* _Assignment_: Could you print exactly the lines of the listing below, starting at the line that has "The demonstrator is" and ending at the line that has "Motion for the", and only those lines?

* _Data_:
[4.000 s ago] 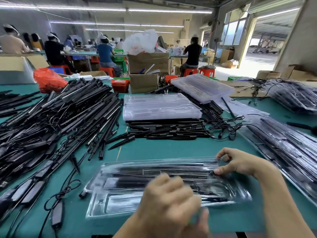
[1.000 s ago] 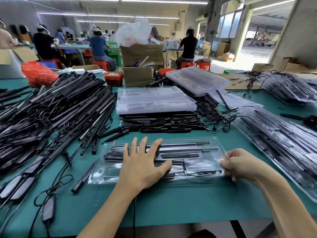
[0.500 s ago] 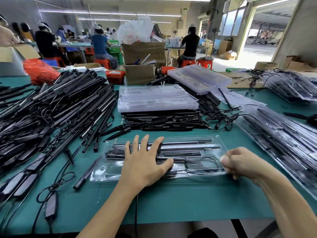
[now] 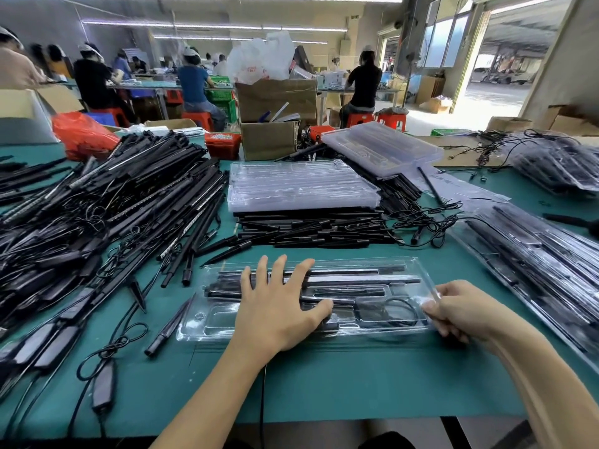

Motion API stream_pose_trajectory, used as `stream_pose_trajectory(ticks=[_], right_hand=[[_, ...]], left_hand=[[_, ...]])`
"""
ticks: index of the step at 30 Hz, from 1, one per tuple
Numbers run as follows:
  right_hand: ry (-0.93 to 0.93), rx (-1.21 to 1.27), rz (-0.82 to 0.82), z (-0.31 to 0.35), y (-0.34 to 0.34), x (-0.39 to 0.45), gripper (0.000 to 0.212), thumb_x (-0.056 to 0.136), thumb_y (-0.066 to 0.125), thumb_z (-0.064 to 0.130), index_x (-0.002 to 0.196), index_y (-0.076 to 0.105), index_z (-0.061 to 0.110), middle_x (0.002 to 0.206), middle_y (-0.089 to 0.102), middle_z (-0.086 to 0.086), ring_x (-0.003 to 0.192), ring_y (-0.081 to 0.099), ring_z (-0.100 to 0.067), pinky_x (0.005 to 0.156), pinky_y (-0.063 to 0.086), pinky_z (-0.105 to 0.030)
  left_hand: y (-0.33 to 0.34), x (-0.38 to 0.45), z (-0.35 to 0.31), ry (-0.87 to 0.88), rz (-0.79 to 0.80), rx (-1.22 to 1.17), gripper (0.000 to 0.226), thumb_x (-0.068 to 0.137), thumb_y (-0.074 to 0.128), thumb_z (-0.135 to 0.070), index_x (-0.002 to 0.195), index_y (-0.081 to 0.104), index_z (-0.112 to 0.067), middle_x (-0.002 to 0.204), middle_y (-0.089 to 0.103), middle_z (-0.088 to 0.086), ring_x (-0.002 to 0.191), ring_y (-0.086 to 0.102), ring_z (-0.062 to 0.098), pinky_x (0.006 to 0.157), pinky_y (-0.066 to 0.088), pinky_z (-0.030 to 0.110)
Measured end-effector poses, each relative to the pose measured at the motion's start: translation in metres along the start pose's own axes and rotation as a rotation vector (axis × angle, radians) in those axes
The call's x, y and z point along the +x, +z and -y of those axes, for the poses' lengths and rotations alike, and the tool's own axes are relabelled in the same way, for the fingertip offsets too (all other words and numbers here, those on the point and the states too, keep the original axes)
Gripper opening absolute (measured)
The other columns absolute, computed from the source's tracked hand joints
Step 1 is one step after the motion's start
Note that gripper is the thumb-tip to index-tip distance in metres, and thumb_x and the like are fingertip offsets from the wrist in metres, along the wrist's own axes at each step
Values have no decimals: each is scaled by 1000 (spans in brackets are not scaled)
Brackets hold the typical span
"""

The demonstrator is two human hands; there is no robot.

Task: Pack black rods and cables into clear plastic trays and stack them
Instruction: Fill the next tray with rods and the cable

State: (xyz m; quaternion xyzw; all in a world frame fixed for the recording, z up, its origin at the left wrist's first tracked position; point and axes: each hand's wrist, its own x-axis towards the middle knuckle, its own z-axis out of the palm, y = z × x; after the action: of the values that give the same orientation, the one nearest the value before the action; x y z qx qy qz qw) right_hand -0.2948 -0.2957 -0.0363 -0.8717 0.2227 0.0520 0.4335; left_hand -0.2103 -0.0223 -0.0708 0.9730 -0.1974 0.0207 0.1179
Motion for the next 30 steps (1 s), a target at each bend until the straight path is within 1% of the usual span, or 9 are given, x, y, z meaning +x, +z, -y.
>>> stream_pose_trajectory(ticks=[8, 11, 14, 20, 23, 24, 26, 28, 30], right_hand=[[18, 295, 34, 6, -6, -3, 24, 91, 52, -8, 69, 57, -2, 57, 50, -12, 47, 45, -16, 37, 37, -21], [8, 284, 30, 4, -5, -2, 33, 92, 52, -9, 61, 53, -1, 56, 47, -14, 43, 44, -18, 43, 40, -24], [26, 253, 1, 1, -2, 0, 30, 95, 55, -7, 66, 53, 0, 55, 50, -14, 45, 47, -23, 48, 42, -30], [81, 301, -9, 0, 1, 0, 32, 94, 60, -6, 65, 52, 4, 53, 45, -8, 42, 44, -19, 38, 44, -24], [98, 329, -28, 0, 1, 0, 9, 95, 60, -5, 87, 59, -3, 54, 48, -12, 41, 41, -19, 37, 41, -23], [103, 321, -58, 0, 2, 0, 5, 95, 60, -5, 95, 58, -1, 53, 51, -13, 39, 42, -18, 36, 40, -23], [109, 252, -126, -2, 2, 1, 15, 93, 63, -1, 101, 54, 8, 50, 57, -12, 34, 42, -17, 33, 37, -22], [113, 168, -153, -1, 2, 1, 16, 92, 67, 5, 100, 54, 9, 50, 63, -11, 32, 41, -15, 34, 34, -19], [132, 31, -181, 2, 2, 1, 19, 88, 72, 14, 98, 56, 10, 59, 69, -9, 41, 51, -17, 45, 40, -22]], left_hand=[[-1, -1, 1, -10, -12, -15, 85, 72, 10, -86, 150, 2, -54, 167, 6, -3, 153, -10, 25, 121, -9, 54], [0, -1, 1, -6, -20, -15, 84, 73, 10, -86, 150, 2, -55, 167, 6, -3, 154, -10, 25, 121, -9, 54], [0, -2, 1, 1, -39, -12, 83, 73, 10, -86, 149, 1, -55, 167, 6, -3, 153, -10, 25, 122, -9, 53], [-7, -2, 2, 14, 12, -61, 79, 79, 17, -82, 152, 5, -55, 168, 3, -5, 154, -10, 20, 122, -9, 50], [-18, 2, 9, 44, 81, -132, 68, 95, 33, -63, 156, 8, -49, 169, 4, -5, 155, -5, 15, 124, -6, 45], [-23, 3, 13, 59, 91, -163, 66, 98, 36, -57, 157, 10, -46, 168, 8, -6, 154, -1, 12, 124, -3, 41], [-31, 5, 22, 90, 104, -158, 65, 99, 40, -55, 157, 15, -44, 167, 12, -10, 153, 5, 8, 124, 0, 36], [-32, 4, 30, 93, 123, -33, 65, 96, 37, -63, 155, 14, -51, 167, 8, -12, 154, 3, 10, 124, -2, 40], [-27, 1, 33, 44, 149, 93, 65, 90, 25, -77, 149, 0, -64, 168, -1, -11, 155, -4, 22, 123, -7, 50]])
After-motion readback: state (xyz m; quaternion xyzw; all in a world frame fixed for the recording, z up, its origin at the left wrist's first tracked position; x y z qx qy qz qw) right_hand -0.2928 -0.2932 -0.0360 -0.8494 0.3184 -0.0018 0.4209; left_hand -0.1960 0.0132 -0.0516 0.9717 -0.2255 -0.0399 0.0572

* _Response to this task_:
The demonstrator is two human hands; there is no robot.

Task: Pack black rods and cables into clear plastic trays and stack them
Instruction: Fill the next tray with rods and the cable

State: (xyz m; quaternion xyzw; all in a world frame fixed for the recording, z up, its origin at the left wrist's first tracked position; point and axes: each hand's wrist, its own x-axis towards the middle knuckle, its own z-axis out of the palm, y = z × x; after the action: of the values that give the same orientation, the one nearest the value before the action; x y z qx qy qz qw) right_hand -0.2948 -0.2957 -0.0363 -0.8717 0.2227 0.0520 0.4335; left_hand -0.2103 -0.0223 -0.0708 0.9730 -0.1974 0.0207 0.1179
Motion for the next 30 steps (1 s), a target at each bend until the straight path is within 1% of the usual span, or 9 are given, x, y, z meaning +x, +z, -y.

The required output has now been supplied.